Eligible Retirement Plan – For purposes of Section 4.7, an Eligible Retirement Plan is 1) an individual retirement account described in Section 408(a) of the Code, 2) an individual retirement annuity described in Section 408(b) of the Code, 3) an annuity plan described in Section 403(a) of the Code, 4) an annuity contract described in Section 403(b) of the Code, 5) an eligible plan under Section 457(b) of the Code which is maintained by a state, political subdivision of a state, or any agency or instrumentality of a state or political subdivision of a state and which agrees to separately account for amounts transferred into such plan from this Plan, or 6) a qualified trust described in Section 401(a) of the Code, that accepts the Distributees Eligible Rollover Distribution.  This definition shall also apply in the case of a distribution to a surviving spouse, or to a spouse or former spouse who is the alternate payee under a qualified domestic relations order, as defined in Section 414(p) of the Code.

 

 

- 6 -


 

 

Eligible Rollover Distribution – For purposes of Section 4.7, an Eligible Rollover Distribution is any distribution of all or any portion of the balance to the credit of the Distributee, except that an Eligible Rollover Distribution does not include (i) any distribution that is one of a series of substantially equal periodic payments (not less frequently than annually) made for the life (or life expectancy) of the Distributee or the joint lives (or joint life expectancies) of the Distributee and the Distributees designated beneficiary, or for a specified period of ten years or more, (ii) any distribution to the extent such distribution is required under Section 401(a)(9) of the Code, (iii) any hardship distribution described in Section 401(k)(2)(B)(i)(iv) of the Code, (iv) the portion of any distribution that is not includible in gross income (determined without regard to the exclusion for net unrealized appreciation with respect to employer securities, or (v) a distribution excluded from the definition of an “Eligible Rollover Distribution” under applicable Treasury rulings or regulations.

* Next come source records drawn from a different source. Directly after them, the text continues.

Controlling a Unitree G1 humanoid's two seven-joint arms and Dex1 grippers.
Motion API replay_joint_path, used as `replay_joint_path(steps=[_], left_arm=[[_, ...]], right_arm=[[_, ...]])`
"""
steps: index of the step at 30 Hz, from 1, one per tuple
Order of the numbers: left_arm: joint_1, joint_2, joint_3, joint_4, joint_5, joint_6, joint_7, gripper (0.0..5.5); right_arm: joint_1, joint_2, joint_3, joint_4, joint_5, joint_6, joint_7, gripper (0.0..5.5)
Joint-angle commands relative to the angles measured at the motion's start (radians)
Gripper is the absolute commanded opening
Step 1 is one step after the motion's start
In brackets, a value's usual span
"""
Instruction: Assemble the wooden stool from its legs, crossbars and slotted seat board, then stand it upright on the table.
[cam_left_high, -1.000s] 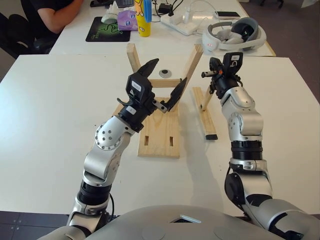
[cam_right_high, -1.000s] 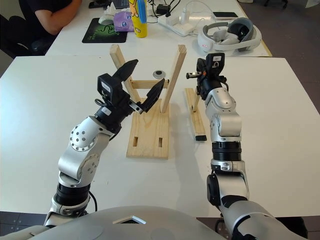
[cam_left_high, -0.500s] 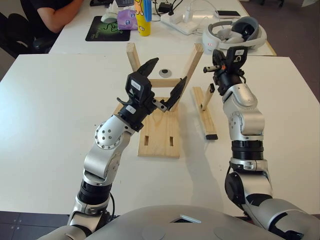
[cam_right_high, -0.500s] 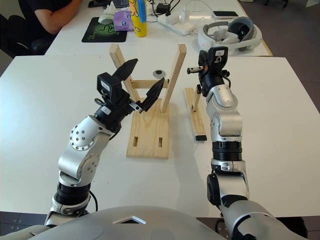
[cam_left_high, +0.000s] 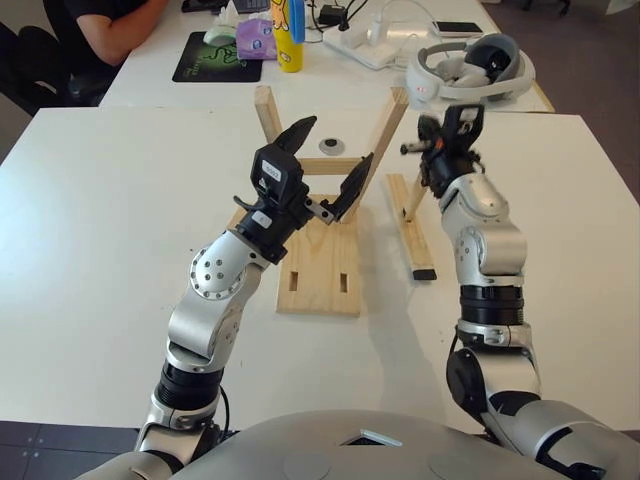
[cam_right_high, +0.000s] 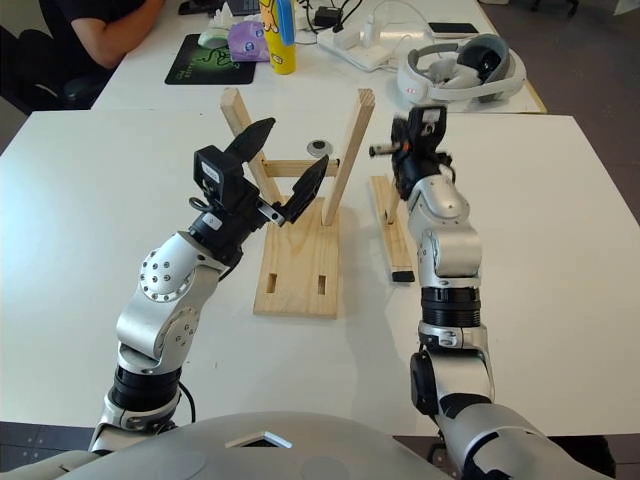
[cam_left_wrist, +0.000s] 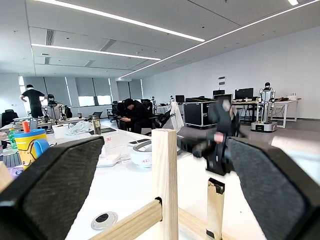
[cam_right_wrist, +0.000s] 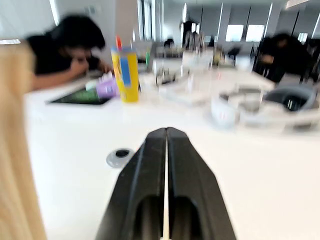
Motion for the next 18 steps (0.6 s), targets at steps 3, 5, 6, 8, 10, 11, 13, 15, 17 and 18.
replay_joint_path(steps=[3,5,6,8,10,11,13,15,17,18], left_arm=[[-0.001,-0.001,0.002,-0.001,-0.002,0.0,-0.001,4.54],[0.0,-0.002,0.004,-0.001,0.0,-0.001,0.003,4.54],[0.0,-0.002,0.005,0.0,0.001,-0.001,0.003,4.54],[0.0,-0.002,0.002,0.0,0.002,-0.001,0.002,4.54],[0.002,-0.001,0.003,0.0,0.001,-0.001,0.002,4.54],[0.003,0.001,0.003,0.0,0.002,-0.001,0.001,4.54],[0.006,0.002,0.003,0.001,0.005,-0.002,0.002,4.54],[0.012,0.002,0.002,0.0,0.008,-0.001,0.005,4.54],[0.019,0.001,-0.001,-0.006,0.014,0.0,0.011,4.54],[0.023,0.001,-0.002,-0.009,0.018,-0.001,0.015,4.54]], right_arm=[[0.061,-0.007,0.014,0.105,0.003,0.118,0.012,0.02],[0.039,-0.012,0.018,0.107,-0.005,0.1,0.012,0.02],[0.032,-0.013,0.019,0.111,-0.005,0.097,0.013,0.02],[0.026,-0.02,0.023,0.113,-0.012,0.082,0.014,0.02],[0.027,-0.026,0.025,0.093,-0.017,0.047,0.018,0.02],[0.025,-0.022,0.014,0.073,-0.008,0.023,0.018,0.02],[0.015,-0.011,-0.023,0.02,0.024,-0.038,0.018,0.02],[-0.001,-0.017,-0.057,-0.026,0.044,-0.07,0.01,0.02],[-0.011,-0.038,-0.093,-0.072,0.051,-0.082,0.004,0.02],[-0.009,-0.057,-0.108,-0.097,0.046,-0.078,-0.001,0.02]])
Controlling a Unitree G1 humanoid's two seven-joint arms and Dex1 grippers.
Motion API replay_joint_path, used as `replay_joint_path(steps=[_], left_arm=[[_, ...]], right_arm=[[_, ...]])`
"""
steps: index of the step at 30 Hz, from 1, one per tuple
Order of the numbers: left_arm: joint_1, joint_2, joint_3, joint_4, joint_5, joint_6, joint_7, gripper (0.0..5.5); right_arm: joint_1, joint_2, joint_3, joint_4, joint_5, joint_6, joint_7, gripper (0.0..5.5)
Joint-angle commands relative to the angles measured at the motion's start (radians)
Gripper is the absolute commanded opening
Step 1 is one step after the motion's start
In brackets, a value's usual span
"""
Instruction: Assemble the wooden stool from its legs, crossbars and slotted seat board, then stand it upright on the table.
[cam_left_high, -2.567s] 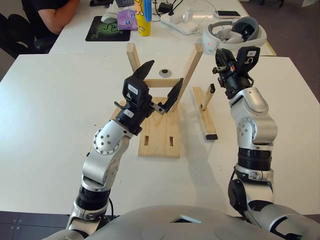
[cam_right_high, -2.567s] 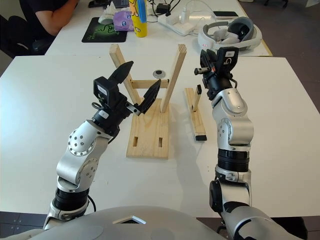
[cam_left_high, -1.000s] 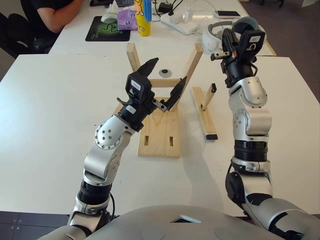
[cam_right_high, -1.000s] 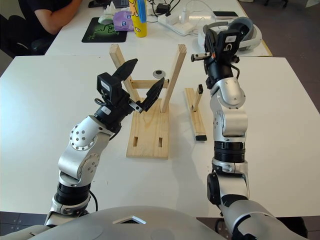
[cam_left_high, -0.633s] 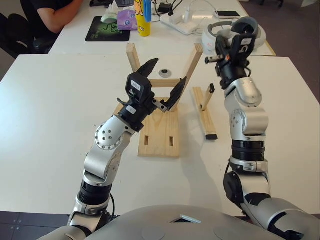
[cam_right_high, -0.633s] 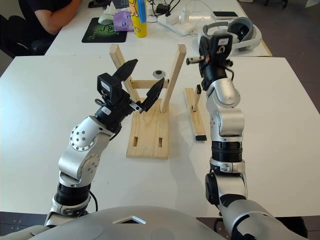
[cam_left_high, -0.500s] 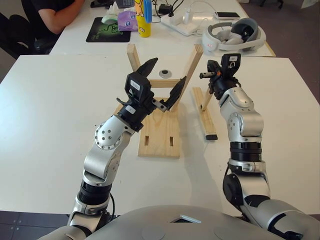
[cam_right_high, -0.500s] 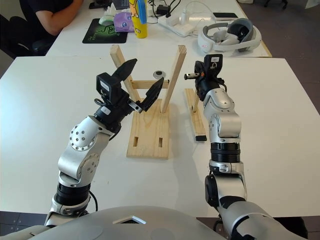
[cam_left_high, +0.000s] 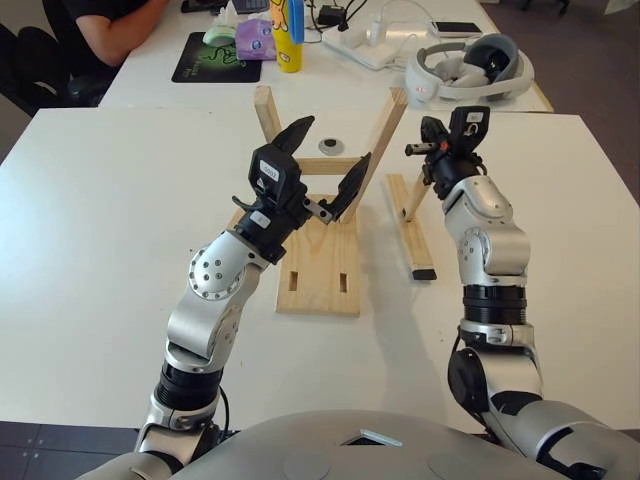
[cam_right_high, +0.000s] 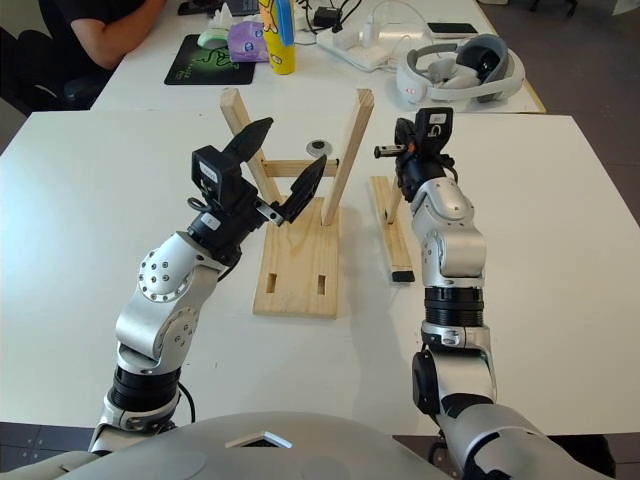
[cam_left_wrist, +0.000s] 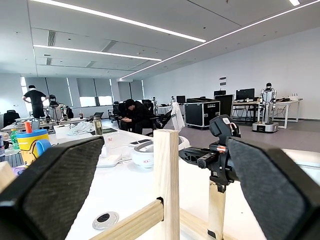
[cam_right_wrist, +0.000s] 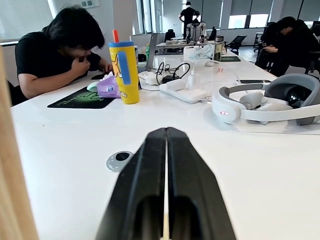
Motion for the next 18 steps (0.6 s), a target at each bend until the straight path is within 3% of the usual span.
replay_joint_path(steps=[1,7,10,18], left_arm=[[0.018,0.001,-0.004,-0.01,0.018,0.002,0.015,4.54],[0.063,0.0,0.009,-0.051,0.038,0.009,0.055,4.54],[0.087,-0.004,0.006,-0.074,0.048,0.016,0.074,4.54],[0.118,-0.011,-0.004,-0.11,0.057,0.027,0.106,4.54]], right_arm=[[-0.001,-0.058,-0.07,-0.108,0.007,-0.009,-0.018,0.02],[0.275,-0.194,-0.1,-0.246,0.005,0.137,0.07,0.02],[0.439,-0.238,-0.071,-0.36,0.05,0.293,0.135,0.48],[0.404,-0.193,-0.069,-0.593,0.245,0.69,0.112,1.77]])
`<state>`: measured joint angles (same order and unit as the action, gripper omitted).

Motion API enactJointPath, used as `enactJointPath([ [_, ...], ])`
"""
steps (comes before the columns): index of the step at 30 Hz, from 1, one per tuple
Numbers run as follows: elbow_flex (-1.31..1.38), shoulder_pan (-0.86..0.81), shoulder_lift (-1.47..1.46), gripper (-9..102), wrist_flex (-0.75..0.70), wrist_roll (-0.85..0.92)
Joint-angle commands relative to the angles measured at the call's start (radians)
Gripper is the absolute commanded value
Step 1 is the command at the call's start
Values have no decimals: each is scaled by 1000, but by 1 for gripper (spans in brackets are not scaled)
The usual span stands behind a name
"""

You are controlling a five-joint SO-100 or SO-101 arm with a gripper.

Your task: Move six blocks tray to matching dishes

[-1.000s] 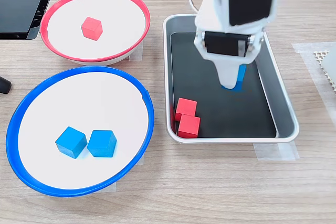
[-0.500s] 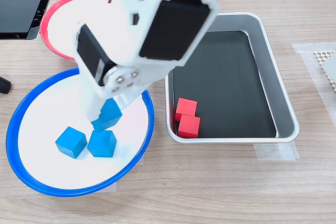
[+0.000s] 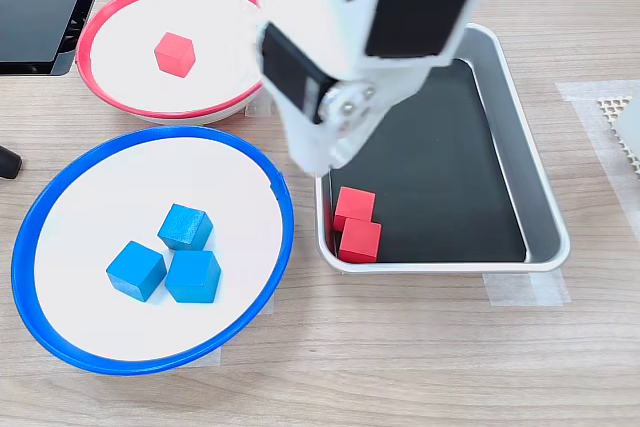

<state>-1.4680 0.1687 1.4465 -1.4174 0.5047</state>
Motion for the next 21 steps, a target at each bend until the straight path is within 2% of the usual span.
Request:
enactJointPath([
  [1,-117,-29,124,2,-43,92],
  [9,-201,-11,112,13,28,183],
  [14,-158,12,29,12,103,196],
  [21,-115,12,-61,11,127,218],
])
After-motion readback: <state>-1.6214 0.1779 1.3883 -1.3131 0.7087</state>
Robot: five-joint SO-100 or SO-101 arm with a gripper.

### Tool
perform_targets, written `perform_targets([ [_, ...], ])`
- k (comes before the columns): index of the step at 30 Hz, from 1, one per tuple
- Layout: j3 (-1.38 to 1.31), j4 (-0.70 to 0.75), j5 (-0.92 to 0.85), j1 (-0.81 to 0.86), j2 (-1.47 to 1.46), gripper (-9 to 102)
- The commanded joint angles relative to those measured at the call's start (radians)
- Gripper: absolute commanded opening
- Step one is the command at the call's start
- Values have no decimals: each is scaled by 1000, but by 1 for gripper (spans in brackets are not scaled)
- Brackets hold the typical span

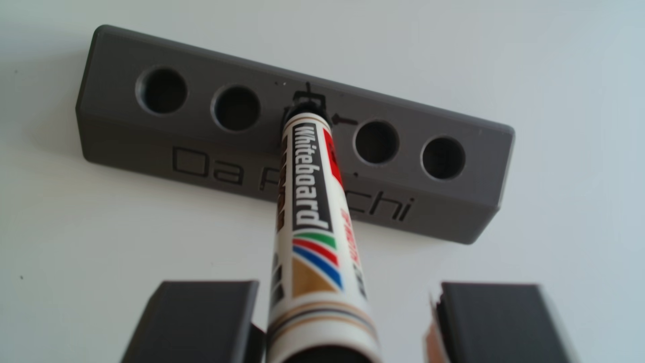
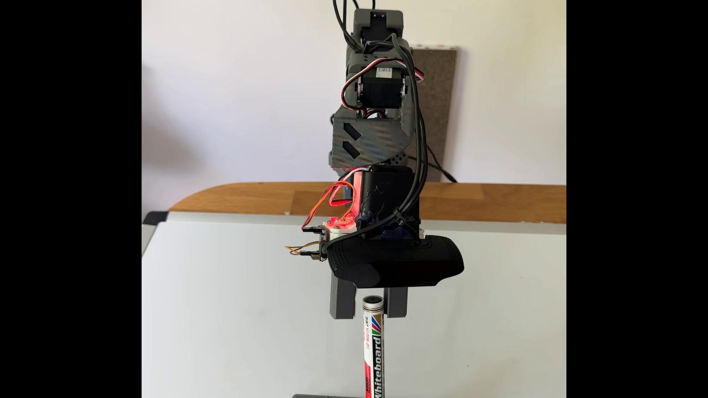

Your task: Draw a face

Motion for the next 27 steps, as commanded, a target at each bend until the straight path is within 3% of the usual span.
perform_targets([
  [1,-78,-2,-11,-3,26,85],
  [7,-86,2,-12,-12,23,85],
  [19,-397,186,-9,-12,-149,85],
  [27,-420,196,-11,-2,-173,85],
])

A portion of a distribution shall not fail to be an Eligible Rollover Distribution merely because the portion consists of after-tax employee contributions which are not includible in gross income.  However, such portion may be paid only to an individual retirement account or annuity described in Section 408(a) or 408(b) of the Code, or to a qualified retirement plan (either a defined contribution plan or a defined benefit plan) described in Section 401(a) or 403(a) of the Code, or an annuity contract described in Section 403(b) of the Code that agrees to separately account for amounts so transferred.

Employee – For all purposes of the Plan, an individual shall be an “employee” of or be “employed” by the Employer for any Plan Year only if such individual is treated by the Employer for such Plan Year as its employee for purposes of employment taxes and

 

 

- 7 -


 

 

wage withholding for federal income taxes, regardless of any subsequent reclassification by the Company, any governmental agency, or court.

Employer – The Company and any Participating Affiliate.

ESOP – The portion of the Plan that is designed to invest primarily in Common Stock and is intended to satisfy the requirements of a non-leveraged employee stock ownership plan set forth in Code Sections 401(a), 409, and 4975(e).  The ESOP consists of all amounts credited to Participants’ Accounts that are invested in Common Stock from time to time, including without limitation, amounts held under this Plan as a result of the merger of the MDU Resources Group, Inc. Employee Stock Ownership Plan into the Plan as of January 1, 1988.

ESOP Account – The separate Account or Accounts maintained for a Participant to which is credited the Participant’s interest in the ESOP from time to time.

Highly Compensated Employee – Includes highly compensated active employees and highly compensated former employees. A highly compensated active employee means any employee who (A) was a 5-percent owner (as defined in Section 416(i)(I) of the Code) of the Employer at any time during the current or the preceding year, or (B) for the preceding year had compensation from the Employer in excess of $80,000 (as adjusted by the Secretary pursuant to Section 415(d) of the Code, except that the base period shall be the calendar quarter ending September 30, 1996).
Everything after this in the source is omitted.